▸ **Problem requirements**
For the word "rule", count the lines below that contain it. Give the number alone.

Data records

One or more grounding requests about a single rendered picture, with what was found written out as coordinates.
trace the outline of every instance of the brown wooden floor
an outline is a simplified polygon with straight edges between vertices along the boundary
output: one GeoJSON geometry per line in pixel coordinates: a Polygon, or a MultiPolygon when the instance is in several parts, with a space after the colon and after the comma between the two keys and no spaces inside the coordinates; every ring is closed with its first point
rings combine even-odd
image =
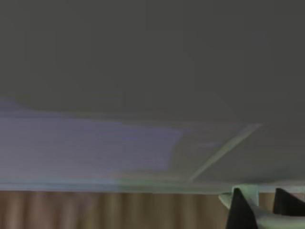
{"type": "Polygon", "coordinates": [[[227,214],[217,195],[0,192],[1,229],[223,229],[227,214]]]}

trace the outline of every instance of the wooden surface
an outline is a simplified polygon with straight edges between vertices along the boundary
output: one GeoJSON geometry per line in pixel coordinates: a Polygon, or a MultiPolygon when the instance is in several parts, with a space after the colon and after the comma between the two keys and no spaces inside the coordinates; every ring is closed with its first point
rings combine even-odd
{"type": "Polygon", "coordinates": [[[217,195],[0,192],[1,229],[223,229],[227,214],[217,195]]]}

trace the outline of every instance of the diagonal light line
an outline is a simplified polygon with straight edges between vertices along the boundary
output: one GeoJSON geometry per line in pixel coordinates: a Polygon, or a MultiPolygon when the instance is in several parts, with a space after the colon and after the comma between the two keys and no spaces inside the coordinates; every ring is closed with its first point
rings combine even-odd
{"type": "Polygon", "coordinates": [[[188,179],[189,182],[197,179],[200,174],[206,171],[210,166],[215,164],[220,158],[230,152],[238,144],[249,137],[254,131],[256,131],[261,124],[248,124],[244,129],[242,129],[237,135],[227,141],[216,153],[211,155],[201,166],[197,169],[188,179]]]}

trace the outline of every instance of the striped brown surface
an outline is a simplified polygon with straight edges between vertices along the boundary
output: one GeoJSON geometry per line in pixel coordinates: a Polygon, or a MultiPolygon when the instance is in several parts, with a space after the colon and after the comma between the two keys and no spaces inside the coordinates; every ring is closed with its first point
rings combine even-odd
{"type": "Polygon", "coordinates": [[[1,229],[223,229],[227,213],[217,195],[0,192],[1,229]]]}

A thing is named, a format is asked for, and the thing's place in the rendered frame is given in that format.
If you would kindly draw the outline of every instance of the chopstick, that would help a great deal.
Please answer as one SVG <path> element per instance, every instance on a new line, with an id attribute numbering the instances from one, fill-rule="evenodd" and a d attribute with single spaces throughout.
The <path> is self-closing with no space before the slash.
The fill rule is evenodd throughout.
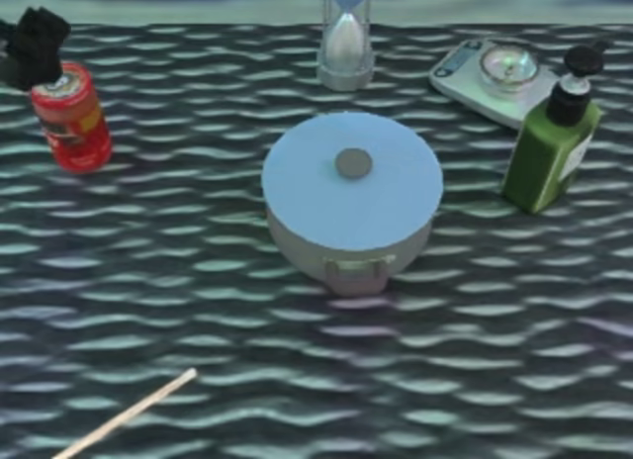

▸ **Exercise response**
2